08.01.2018 / Welches Wetter wird uns an den Märkten im Laufe des Jahres erwarten? Nachdem 2017 angenehme Temperaturen und relative Windstille bot und, zumindest an den Märkten, keine Unwetter hervorbrachte, schauen die meisten Anleger mit so viel Zuversicht nach vorn wie selten zuvor. Meteorologisch ausgedrückt beschreibt ein Ausblick mit dem Titel „Aussicht: Sonnig und angenehm warm“ die Gemütslage vieler Anleger.
Der Konsens für das Gewinnwachstum in diesem Jahr liegt in Europa um die 10 Prozent, in den USA aufgrund der verabschiedeten Steuerreform bei fast 15 Prozent. Auch wenn man keine Bewertungsausweitung wie in den letzten Jahren unterstellt, könnten die Kurse also noch einmal zweistellig zulegen.
Es herrscht Einhelligkeit für einen solchen Ausblick. Dadurch steigt aber auch die Gefahr für ein erhebliches Enttäuschungspotentials. Schon in 2017 konnte man beobachten, dass die Erwartungen der künftigen Entwicklung der Konjunktur und der Aktienmärkte kaum noch kontrovers auseinander gingen. Dies hat sich in einer extrem niedrigen Schwankungsbreite an den Aktienmärkten niedergeschlagen. Zudem beherrscht der Bulle schon lange den Aktienmarkt, vor allem in den USA, der in den vergangenen sechs Jahren jeweils immer höher bewertet wurde. Verbunden mit dem überdurchschnittlich starken Kursanstieg in 2017 liegt daher die Vermutung nahe, dass die positiven Aussichten für 2018 bereits in vielen Kursen berücksichtigt wurden.
Die Börsen in 2018 werden deshalb eher die Erwartungen für das Jahr 2019 reflektieren. Nur wenn Anleger auch für 2019 eine Fortsetzung des Aufschwungs erwarten, können die Kurse in 2018 weiter steigen. Allerdings werden die Kapitalmärkte in diesem Jahr mit einem Dilemma zu kämpfen haben. Sollte die Wirtschaft tatsächlich mit Volldampf in die Boom-Phase fahren, dann dürften sich die Inflations- und Zinserwartungen deutlich nach oben verschieben. In den USA richtet die FED ihre Geldpolitik bereits daran aus und wird vermutlich weiter schrittweise die Zinsen erhöhen. Dies könnte erheblichen Gegenwind für die Bewertung us-amerikanischer Aktien bedeuten, wenn der „risikolose Zins“ gegen Ende des Jahres bei über 2 Prozent stehen sollte. Die zehnjährigen US Staatsanleihen könnten dann die Schwelle von 3% überschreiten. Auch wenn die EZB in der Eurozone die Zinsen in 2018 noch unverändert lässt, dürfte der Druck steigen, zumindest das Kaufprogramm zügig zu beenden. Eine Beschleunigung der konjunkturellen Entwicklung könnte die Aktienmärkte über steigende Zinsen bzw. einer deutlich restriktiveren Geldpolitik unter Druck setzen.

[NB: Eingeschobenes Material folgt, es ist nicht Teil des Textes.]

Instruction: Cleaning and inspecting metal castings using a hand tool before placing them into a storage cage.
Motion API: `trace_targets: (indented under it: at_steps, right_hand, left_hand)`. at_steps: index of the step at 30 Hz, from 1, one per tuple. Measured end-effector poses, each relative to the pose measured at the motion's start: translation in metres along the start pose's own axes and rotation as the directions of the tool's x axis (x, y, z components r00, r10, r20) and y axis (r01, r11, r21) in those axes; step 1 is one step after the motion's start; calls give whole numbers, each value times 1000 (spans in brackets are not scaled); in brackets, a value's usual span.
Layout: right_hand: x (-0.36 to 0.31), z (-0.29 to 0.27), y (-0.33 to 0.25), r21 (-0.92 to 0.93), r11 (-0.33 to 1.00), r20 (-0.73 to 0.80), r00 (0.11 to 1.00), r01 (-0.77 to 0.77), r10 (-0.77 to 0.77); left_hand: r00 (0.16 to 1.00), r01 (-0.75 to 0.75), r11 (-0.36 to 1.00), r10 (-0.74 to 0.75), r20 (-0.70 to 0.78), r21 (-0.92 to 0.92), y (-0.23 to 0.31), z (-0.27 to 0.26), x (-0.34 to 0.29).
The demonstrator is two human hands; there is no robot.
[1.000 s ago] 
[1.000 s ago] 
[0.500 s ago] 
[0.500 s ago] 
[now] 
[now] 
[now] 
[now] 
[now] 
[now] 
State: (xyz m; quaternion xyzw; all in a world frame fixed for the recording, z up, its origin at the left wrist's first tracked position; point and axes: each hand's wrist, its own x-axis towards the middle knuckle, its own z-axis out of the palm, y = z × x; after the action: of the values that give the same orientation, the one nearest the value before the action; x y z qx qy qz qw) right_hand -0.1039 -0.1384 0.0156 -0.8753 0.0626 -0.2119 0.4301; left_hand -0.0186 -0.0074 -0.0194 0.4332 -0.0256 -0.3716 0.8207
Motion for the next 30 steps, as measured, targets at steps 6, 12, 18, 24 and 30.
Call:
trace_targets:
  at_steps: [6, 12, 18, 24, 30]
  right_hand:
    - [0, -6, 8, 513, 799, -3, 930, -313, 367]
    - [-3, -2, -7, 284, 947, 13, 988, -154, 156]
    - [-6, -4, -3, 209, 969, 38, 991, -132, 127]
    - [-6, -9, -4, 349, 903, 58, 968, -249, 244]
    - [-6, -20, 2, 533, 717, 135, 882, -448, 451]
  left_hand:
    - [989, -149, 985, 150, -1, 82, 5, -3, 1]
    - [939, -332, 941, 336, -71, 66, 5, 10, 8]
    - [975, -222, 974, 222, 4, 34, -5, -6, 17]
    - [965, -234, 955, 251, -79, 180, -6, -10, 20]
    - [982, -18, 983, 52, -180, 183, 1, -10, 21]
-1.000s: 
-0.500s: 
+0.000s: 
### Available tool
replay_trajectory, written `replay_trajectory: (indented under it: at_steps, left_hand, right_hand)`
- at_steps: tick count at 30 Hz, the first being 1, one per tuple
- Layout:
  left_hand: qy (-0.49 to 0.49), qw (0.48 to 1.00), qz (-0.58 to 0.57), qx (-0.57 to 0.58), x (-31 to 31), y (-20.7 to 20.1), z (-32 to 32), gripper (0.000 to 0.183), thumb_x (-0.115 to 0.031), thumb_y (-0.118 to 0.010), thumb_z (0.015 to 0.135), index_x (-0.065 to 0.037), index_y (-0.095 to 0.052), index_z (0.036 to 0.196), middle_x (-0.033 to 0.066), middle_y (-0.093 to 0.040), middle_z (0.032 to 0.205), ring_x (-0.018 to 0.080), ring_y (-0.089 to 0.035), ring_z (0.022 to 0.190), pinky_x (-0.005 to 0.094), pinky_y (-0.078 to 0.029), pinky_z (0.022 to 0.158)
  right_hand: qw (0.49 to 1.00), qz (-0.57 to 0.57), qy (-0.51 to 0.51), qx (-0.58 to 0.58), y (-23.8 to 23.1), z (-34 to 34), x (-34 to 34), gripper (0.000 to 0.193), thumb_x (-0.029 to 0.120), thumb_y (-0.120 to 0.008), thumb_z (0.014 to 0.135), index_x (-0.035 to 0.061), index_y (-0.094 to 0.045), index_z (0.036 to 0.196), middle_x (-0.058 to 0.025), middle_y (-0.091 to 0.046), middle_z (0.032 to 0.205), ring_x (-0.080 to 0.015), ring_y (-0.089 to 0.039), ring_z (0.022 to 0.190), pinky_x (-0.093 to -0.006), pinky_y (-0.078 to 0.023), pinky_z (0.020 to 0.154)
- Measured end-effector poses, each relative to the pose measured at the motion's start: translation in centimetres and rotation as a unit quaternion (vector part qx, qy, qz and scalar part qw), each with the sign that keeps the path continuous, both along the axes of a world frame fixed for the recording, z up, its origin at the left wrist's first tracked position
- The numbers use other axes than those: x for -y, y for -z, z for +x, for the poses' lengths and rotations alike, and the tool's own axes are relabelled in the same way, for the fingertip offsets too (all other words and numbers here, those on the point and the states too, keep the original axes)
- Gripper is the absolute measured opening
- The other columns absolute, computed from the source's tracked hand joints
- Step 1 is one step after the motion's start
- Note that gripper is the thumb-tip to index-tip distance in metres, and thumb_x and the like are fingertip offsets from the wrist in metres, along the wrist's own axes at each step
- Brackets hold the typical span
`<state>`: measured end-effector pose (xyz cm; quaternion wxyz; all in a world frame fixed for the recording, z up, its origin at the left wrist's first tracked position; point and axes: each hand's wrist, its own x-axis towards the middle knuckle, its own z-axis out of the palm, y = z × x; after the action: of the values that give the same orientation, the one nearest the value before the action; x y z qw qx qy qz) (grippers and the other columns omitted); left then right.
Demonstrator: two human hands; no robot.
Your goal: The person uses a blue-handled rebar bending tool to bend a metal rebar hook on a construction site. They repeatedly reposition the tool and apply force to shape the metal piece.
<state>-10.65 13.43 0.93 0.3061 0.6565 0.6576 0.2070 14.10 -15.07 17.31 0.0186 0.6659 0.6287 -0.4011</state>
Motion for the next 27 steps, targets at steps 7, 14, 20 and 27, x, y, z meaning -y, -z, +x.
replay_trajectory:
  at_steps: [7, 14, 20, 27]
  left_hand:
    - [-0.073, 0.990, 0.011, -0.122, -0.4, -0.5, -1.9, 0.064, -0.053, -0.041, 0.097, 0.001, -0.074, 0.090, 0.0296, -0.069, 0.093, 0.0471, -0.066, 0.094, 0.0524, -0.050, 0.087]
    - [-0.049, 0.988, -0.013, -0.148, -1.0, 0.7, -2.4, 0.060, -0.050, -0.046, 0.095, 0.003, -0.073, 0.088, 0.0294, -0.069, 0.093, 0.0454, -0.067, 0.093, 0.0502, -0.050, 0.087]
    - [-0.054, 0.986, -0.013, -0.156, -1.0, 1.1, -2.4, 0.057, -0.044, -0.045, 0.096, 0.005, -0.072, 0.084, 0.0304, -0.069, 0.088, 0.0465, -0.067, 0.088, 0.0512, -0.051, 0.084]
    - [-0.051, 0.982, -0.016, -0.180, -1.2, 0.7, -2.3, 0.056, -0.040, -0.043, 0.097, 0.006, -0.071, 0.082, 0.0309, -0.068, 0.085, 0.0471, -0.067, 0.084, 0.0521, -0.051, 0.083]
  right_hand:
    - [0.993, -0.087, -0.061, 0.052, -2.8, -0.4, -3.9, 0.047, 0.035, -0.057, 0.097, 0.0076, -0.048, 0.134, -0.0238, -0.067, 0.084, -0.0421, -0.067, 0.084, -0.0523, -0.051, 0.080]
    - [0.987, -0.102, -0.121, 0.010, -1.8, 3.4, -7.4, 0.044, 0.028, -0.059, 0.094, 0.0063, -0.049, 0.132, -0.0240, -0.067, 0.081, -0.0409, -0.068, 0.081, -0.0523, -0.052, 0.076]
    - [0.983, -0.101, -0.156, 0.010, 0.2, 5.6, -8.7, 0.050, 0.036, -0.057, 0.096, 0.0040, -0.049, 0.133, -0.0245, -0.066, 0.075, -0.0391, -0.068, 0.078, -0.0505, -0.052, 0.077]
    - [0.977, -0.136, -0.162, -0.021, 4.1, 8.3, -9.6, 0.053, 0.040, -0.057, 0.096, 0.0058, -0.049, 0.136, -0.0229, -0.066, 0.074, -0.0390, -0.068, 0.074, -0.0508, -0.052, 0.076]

Eine schwächer als erwartete Wirtschaftsentwicklung würde sich aber ebenfalls negativ auf die Aktienkurse auswirken, da dann sehr schnell die Erwartungen an die schwächeren Zahlen angepasst werden müssten. So wird die gegenwärtig noch sehr zuversichtliche Stimmung der Anleger vermutlich bald einer eher ambivalenten Gefühlslage weichen. Die Konjunktur wird es keinem so richtig recht machen können. Wenn feste Überzeugungen ins Wanken geraten wird die Volatilität an den Märkten sprunghaft steigen. Dies wird Anleger zu größerer Vorsicht veranlassen. Per se muss dies gerade für europäische Aktien nicht nachteilig sein. Ich könnte mir im Laufe des Jahres eine Renaissance dividendenstarker und wertorientierter Aktientitel vorstellen.
Auf der Rentenseite dürften die höheren Zinsen in US-Dollar kaum Zugkraft entwickeln, nachdem in 2017 den Anlegern Währungsrisiken durch die Abwertung der globalen Leitwährung sehr drastisch vor Augen geführt wurden. In Euro notierte Anleihen bieten, selbst im Hochzinsbereich, keinen angemessenen Ertrag für die Risiken.
Gepflegte Langeweile mit europäischen Dividendentiteln ist dann nicht die schlechteste Alternative. Sie bieten gemäßigte Anlage-Temperaturen in einem Jahr, welches an den Märkten zwischen ungemütlich heiß oder unangenehm kalt schwanken dürfte. Da heißt es, vorzusorgen. Denn die Hauptsache ist, im „wahren Leben“ wie beim Anlegen, dass Sie gesund bleiben.